Stupid idea Microsoft Vista sucks ass! I rather deal with Windows XP rather then that crappy cheesy Vista anyday! I think that there should be a XP 2 then geez! Cause Vista is a joke!
At least it's VMware NT so I'm not constantly trying to stab myself (thank god for for the older VMware Coverter that still does NT P2V). Hurray for ancient manufacturing planning software built in the dawn of non-mainframe ERP projects. I hear we might upgrade to 2003 if we beg enough over the next two years. Now I only have to worry about locating a japanese NT Terminal Server Edition with SP6 ISO to cover that ancient copy of Metaframe we have to deal with. NOBODY has that, even some of the really skeezy OS sites...
nLite + XP = using forever Best M$ OS ever disappear ? No way.
Recipes for USA bankrupt - http://tinypaste.com/0d66f dd = dollar deluge (printed in the infinity)
I don't care that the OS isn't supported. The only support I've ever asked Microsoft for was the activation of a MSDN key that I bought directly from Microsoft, a full retail MSDN subscription, that would not activate because someone had guessed the key and registered it before it was even assigned. Mind you, I never did get any support, and I had to literally threaten to sue (Microsoft!) to even get a replacement MSDN license.
Anyway, I don't care at all that XP isn't "supported." The problem is, will it be impossible to *activate* ? Will they go as far as to *deactivate* it? Will they release an activation crack before they end-of-life it?
-fb Everything not expressly forbidden is now mandatory.
OS/390 - IBM supported this 'enterprise OS' from 1995 to 2004
Now, z/OS was brought in in October 2000 and is still supported .. so that's just under 10 years now.
Did you want to qualify what you mean by 'enterprise OS'?
Probably not. I've seen way too many XP machines being used as servers...
Vista?
First time I came across XP was on a Fujitsu-Siemens laptop. My father had bought, and since I was his company's main IT helpdesk I had to install all the encessary software on it.
Well, first thing I did was make it bsod. When I saw the new desktop, you know when it says it's configuring your desktop, I rightclicked into properties and chenged it to the old win2k desktop. Seems like microsoft had forgotten to test how that worked...
That was the last time that computer had XP on it.
I actually never used XP, not until I got my first 64 bit CPU, then I installed XP x64, witch in fact is rather Windows 2003 professional...
I'm a contended Windows 7 user now, Microsoft finally made an OS that doesn't suck.
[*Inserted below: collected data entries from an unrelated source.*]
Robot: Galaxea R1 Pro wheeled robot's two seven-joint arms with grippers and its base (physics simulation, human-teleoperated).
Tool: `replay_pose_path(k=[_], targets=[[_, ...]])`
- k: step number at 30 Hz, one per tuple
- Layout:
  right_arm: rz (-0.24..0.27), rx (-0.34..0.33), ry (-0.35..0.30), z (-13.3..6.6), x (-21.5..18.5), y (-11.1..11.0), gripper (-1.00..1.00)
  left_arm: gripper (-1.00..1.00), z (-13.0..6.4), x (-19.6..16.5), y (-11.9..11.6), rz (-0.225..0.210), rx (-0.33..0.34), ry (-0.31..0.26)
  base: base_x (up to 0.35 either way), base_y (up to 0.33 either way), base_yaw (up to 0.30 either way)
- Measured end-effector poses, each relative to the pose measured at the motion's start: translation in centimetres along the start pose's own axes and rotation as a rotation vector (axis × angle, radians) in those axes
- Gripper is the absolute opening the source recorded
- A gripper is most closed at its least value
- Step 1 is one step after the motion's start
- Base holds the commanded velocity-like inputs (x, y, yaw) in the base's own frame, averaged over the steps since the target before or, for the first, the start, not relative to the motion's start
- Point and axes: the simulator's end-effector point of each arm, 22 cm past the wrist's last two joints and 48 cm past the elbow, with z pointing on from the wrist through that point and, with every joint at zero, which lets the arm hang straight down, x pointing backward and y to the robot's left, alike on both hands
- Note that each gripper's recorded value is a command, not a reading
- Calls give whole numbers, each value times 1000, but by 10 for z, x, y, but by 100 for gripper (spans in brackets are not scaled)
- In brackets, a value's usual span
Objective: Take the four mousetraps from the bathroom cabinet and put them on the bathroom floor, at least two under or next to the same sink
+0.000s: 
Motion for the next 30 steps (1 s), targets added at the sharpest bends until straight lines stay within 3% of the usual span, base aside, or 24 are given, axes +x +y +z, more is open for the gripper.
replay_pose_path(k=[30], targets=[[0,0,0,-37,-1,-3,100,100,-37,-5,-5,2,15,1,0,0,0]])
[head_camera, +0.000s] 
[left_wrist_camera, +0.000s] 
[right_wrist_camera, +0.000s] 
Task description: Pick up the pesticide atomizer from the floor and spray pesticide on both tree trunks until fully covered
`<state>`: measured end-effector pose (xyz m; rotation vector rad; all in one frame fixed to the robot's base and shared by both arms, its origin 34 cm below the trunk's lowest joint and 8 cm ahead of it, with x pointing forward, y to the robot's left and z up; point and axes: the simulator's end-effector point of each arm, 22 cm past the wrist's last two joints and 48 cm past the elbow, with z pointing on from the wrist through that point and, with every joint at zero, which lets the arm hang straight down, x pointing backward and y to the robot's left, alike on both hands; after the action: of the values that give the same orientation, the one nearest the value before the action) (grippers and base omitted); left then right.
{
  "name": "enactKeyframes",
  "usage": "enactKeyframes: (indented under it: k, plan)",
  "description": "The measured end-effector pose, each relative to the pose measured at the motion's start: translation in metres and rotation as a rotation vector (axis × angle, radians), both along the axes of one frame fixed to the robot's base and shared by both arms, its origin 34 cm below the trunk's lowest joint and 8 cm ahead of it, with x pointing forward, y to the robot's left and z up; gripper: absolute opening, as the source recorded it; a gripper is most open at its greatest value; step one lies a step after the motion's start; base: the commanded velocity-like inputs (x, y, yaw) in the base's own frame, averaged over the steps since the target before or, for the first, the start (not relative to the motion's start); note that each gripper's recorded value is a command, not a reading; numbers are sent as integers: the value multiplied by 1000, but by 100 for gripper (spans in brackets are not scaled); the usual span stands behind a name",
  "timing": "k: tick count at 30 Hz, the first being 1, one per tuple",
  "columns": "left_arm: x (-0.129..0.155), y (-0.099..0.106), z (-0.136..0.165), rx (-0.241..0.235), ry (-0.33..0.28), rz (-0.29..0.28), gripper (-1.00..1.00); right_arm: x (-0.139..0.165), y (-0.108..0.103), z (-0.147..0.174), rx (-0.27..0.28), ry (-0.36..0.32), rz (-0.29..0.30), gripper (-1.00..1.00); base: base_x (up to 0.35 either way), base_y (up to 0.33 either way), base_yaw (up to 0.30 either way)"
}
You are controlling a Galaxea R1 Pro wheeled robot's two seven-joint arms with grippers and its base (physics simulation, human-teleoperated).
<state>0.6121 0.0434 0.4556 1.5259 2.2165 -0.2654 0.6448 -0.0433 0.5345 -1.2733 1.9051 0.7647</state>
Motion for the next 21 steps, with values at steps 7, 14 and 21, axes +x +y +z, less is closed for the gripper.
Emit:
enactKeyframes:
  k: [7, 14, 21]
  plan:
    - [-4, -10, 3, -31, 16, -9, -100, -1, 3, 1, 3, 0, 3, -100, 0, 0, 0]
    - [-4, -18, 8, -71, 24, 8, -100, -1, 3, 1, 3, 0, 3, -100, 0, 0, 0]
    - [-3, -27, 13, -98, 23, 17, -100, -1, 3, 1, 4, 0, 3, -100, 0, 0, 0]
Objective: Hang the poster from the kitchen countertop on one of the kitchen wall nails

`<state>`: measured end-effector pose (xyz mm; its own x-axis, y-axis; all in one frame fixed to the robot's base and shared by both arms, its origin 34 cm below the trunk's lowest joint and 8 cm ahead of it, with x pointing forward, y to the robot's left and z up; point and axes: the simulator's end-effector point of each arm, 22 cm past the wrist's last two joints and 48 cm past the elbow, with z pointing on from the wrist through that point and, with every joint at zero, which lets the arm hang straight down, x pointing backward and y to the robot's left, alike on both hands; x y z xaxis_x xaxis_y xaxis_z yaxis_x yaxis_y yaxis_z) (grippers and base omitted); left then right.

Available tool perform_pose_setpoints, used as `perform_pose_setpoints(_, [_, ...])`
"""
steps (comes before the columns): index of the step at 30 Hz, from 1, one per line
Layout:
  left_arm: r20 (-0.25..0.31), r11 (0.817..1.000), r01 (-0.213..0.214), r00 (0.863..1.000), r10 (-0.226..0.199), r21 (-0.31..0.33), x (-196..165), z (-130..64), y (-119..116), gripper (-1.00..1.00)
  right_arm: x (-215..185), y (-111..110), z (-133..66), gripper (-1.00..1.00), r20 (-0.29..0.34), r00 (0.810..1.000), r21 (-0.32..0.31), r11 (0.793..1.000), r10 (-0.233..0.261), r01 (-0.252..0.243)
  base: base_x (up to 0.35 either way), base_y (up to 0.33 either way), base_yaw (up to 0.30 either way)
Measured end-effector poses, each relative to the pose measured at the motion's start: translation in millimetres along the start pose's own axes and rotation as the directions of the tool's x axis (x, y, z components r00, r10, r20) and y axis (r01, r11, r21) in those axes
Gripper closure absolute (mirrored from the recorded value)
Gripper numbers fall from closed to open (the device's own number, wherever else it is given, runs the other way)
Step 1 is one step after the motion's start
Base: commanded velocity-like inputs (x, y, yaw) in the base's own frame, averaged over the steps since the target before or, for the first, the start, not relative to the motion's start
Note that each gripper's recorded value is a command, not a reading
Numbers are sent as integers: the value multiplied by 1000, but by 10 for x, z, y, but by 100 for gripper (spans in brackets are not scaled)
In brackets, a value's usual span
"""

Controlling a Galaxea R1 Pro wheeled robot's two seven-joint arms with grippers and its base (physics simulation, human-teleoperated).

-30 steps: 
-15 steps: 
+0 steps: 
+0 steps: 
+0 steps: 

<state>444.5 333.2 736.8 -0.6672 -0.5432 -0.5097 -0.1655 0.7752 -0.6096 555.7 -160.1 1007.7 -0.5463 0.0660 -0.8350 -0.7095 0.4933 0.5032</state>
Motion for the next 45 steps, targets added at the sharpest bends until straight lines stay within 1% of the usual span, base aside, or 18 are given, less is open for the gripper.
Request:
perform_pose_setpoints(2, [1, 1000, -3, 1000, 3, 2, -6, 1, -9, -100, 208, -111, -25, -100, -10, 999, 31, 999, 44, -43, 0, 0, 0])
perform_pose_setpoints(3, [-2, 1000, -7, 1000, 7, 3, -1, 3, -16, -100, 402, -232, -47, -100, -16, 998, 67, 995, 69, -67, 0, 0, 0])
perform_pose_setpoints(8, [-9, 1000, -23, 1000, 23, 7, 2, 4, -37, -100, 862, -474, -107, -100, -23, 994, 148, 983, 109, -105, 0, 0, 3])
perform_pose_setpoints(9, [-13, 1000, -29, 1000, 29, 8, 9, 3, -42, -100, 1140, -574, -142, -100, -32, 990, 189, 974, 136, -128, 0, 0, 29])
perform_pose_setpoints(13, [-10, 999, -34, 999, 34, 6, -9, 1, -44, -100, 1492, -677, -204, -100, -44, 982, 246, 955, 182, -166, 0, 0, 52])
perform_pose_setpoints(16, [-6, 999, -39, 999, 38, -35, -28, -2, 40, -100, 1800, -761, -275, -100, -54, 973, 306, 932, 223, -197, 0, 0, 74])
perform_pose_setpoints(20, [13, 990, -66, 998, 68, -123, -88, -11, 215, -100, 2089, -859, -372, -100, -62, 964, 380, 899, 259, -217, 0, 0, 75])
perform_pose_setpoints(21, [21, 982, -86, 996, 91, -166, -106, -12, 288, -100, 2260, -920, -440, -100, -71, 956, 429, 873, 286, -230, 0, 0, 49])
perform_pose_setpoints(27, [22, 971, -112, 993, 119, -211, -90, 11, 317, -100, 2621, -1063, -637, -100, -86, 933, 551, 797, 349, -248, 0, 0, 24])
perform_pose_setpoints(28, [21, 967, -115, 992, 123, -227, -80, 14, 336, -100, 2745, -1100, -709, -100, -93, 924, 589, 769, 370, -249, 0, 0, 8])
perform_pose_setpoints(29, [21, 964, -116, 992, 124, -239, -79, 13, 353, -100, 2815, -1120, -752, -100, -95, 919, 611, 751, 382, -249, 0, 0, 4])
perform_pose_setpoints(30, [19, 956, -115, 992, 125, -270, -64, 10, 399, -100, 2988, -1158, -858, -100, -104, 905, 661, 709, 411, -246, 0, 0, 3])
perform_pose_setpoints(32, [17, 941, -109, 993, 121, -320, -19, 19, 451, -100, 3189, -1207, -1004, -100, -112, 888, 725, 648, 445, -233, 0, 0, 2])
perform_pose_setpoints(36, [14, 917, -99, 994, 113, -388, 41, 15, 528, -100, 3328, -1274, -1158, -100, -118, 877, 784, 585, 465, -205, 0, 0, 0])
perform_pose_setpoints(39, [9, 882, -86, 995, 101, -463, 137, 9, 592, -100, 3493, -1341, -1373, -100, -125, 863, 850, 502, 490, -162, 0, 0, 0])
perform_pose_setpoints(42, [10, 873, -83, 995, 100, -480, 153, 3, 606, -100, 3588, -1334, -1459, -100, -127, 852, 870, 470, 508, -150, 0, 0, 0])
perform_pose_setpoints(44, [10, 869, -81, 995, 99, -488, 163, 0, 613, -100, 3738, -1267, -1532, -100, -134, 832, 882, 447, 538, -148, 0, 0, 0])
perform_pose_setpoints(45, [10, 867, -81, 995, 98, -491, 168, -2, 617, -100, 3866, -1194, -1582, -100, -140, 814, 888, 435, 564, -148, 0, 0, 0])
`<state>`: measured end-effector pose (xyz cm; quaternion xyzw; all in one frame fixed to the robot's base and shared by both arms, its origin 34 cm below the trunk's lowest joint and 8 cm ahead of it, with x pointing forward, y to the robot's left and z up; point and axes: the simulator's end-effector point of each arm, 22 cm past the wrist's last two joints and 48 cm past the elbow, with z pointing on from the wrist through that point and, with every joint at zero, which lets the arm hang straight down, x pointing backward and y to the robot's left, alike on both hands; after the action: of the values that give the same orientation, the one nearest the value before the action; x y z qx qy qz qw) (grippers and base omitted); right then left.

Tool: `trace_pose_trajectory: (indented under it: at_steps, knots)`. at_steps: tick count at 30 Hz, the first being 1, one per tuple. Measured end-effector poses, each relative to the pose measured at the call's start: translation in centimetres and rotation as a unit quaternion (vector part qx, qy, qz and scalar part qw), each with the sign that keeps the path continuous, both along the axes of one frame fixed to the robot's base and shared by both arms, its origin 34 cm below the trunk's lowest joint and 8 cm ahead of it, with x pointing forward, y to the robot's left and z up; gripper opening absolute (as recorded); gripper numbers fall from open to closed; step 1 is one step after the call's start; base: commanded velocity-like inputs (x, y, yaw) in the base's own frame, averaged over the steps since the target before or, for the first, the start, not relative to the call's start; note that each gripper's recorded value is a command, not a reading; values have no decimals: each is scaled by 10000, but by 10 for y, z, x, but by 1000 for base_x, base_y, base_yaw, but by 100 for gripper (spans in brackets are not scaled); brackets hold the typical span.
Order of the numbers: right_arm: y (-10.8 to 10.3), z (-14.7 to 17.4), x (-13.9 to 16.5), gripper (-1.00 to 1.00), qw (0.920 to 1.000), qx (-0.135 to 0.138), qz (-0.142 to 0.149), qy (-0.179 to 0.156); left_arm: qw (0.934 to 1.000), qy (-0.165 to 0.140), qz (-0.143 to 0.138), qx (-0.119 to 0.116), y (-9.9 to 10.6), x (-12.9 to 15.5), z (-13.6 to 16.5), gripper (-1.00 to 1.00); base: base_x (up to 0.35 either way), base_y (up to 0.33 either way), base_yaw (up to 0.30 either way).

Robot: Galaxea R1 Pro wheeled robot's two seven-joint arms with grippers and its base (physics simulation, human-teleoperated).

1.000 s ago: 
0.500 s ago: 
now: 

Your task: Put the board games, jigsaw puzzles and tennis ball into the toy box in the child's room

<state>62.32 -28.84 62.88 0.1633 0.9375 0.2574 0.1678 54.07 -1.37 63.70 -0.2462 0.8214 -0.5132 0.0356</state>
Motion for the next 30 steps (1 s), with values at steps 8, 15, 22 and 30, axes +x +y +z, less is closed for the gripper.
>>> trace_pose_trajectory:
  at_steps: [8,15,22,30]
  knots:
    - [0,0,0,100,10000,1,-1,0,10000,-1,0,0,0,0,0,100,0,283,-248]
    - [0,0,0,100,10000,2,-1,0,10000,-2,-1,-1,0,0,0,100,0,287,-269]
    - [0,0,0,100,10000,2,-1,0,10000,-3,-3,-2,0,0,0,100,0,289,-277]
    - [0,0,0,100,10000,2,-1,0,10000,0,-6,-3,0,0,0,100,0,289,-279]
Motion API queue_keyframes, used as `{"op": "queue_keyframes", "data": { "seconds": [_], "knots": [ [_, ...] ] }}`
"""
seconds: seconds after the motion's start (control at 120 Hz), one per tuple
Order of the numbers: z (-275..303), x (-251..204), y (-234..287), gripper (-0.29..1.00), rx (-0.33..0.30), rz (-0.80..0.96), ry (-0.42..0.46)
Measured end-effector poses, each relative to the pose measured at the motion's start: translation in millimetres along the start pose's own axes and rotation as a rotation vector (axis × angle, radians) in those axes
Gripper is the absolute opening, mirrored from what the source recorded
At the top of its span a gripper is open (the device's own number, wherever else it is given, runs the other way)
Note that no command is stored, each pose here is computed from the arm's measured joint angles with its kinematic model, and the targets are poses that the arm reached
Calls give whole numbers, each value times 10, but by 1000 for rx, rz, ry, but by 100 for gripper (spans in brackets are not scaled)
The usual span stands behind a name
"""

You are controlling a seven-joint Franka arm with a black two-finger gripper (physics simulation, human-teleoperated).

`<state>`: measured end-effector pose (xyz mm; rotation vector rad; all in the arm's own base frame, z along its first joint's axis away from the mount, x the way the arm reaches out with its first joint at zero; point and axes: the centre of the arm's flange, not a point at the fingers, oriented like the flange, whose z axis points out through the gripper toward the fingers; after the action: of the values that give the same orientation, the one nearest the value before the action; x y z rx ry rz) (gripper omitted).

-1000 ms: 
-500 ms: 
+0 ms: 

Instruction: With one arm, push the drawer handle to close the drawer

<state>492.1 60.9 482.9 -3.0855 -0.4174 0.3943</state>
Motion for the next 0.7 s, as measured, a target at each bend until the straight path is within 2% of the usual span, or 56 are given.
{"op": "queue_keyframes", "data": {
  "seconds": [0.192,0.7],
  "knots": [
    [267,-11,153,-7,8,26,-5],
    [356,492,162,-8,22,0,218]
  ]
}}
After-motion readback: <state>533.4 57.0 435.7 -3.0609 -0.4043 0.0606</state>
M$ fscked up and, for once in its miserable existance, released a piece of software that did more or less what it was supposed to, and that people were more or less happy with. Thats what doomed Vista. XP was actually adequate. M$ is to be congrarulated, they only took about a trillion dollars and about 20 years to go from defrauding Seatlesoft out of their Quick and Dirty Operating System to make a piece of software that people could tollerate having little choice but to use for longer than they could hold their collective or individual breaths. Speaking of holding breath, dont try to hold yours until M$ releases another OS like XP again. They know not to make that mistake twice in one century. Especially since they know people will NOT put up with a pay-as-you-go OS. M$ is a softwareasaur and they know it. Thats why they are so desperate to get their shitty winphone crap put on phones, and tablets, so they can pretend theyre still relevent.
I know our IT won't bother until they are forced to.